One symptom of its growth is that the industry is now highly competitive. “Although the construction sector is small in Ghana, it has already become very competitive, with major players and several market entrants from Benin, Togo, Chad, Nigeria and Mali,” Edward Afenya, CEO of Trust Group, told OBG.

Access to land is a hurdle for construction companies in Ghana. Roughly 80% of land in the country belongs to traditional local authorities or individual families, and the current land registration system is expensive, complicated and often drags out through lengthy litigation. Construction companies and developers are often concerned about buying land only to have it challenged by another titleholder claiming it was illegally sold. Furthermore, it is also constitutionally prohibited for foreign companies to own land, rather, they are allowed to lease land for 50-year renewable contracts.

According to the GIPC, leasing land over a 49-year contract for industrial development costs anywhere from $30,000 to $150,000 per acre (0.4 ha) while farmland costs $35 to $50 per month. However, as Abi-Nader told OBG, “It isn’t the cost of the land but the legality of the land that is a problem.”

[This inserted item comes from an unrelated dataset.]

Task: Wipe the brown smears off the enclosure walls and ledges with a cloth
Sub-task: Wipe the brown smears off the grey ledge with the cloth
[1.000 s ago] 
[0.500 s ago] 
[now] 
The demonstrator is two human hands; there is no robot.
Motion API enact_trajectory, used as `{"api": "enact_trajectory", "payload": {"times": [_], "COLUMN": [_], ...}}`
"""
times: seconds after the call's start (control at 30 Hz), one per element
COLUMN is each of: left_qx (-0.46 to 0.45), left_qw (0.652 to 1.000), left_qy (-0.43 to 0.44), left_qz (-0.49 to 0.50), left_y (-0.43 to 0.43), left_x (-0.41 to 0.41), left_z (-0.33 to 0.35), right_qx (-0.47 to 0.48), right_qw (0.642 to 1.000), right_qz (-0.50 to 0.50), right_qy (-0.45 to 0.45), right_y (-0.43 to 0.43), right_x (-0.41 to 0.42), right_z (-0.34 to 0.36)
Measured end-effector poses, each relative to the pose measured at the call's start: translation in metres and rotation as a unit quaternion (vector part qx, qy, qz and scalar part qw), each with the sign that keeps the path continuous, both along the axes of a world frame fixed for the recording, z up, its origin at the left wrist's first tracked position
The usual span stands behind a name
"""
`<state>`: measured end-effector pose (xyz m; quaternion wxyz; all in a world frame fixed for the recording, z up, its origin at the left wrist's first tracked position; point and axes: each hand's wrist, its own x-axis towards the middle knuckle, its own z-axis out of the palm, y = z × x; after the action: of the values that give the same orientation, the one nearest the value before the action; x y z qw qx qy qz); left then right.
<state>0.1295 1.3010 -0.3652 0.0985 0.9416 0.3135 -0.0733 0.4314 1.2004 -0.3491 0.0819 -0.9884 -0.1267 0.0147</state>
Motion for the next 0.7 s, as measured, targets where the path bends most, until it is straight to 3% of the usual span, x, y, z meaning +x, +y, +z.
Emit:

Despite these challenges, according to the Centre for Affordable Housing Finance in Africa (CAHF), Ghana outperforms neighbouring countries like Togo, Benin, Burkina Faso and Nigeria in the procedures necessary to register a property. The CAHF reported that there are five steps to register a property in Ghana. The process takes around 46 days, and it costs 1.1% of the property value.

However, the rising cost of utilities and building materials is contributing to higher construction costs. At the end of 2015 electricity prices increased by 59.2% and water increased by 69-89%. Additionally, since most of Ghana’s construction materials and equipment are imported, the devaluation of the cedi has had a profound effect on prices.


The construction sector in Ghana has demonstrated consistent growth over the past few years, with little sign of slowing, as opportunities in infrastructure and low-cost housing projects are likely to be available in the coming years. Ghana remains an attractive location for investment, due to its political stability. As political transitions have the potential to introduce uncertainty around multi-year projects, the ease and continuity of any political transition following the 2016 election will be critical to the success of projects and for building confidence among the investment community.